- [What the task requires] Take every line from the data that has the word "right" in it.

+++ Given information

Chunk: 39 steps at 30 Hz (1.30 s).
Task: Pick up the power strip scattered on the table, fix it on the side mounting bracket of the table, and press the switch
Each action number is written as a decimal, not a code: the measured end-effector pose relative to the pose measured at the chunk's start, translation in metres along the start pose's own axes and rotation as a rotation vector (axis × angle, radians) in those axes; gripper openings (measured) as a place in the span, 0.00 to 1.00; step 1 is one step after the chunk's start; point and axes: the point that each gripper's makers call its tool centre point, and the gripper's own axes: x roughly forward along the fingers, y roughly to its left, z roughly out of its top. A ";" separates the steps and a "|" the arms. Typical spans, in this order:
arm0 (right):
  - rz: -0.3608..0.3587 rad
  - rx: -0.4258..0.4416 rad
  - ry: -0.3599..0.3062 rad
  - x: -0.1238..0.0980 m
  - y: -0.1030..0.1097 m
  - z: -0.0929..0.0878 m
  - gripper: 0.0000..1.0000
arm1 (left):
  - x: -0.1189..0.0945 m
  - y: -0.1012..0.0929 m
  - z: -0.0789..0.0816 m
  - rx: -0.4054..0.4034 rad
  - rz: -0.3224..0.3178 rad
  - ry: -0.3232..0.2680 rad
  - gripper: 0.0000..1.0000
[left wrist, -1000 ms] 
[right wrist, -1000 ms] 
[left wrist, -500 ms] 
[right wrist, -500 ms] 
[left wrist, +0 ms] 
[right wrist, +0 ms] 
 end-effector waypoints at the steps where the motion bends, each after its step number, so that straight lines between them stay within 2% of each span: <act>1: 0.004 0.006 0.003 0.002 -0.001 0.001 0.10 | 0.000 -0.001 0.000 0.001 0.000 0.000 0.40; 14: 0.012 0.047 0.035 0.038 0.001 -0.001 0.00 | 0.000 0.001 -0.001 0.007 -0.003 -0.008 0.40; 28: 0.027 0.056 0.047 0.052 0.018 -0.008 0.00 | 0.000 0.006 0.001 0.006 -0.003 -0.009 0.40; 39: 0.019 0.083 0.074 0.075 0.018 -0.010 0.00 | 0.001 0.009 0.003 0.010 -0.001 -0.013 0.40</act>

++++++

- [Response to the exercise]
arm0 (right):
[right wrist, -1000 ms] 
[right wrist, -500 ms] 
[right wrist, +0 ms] 

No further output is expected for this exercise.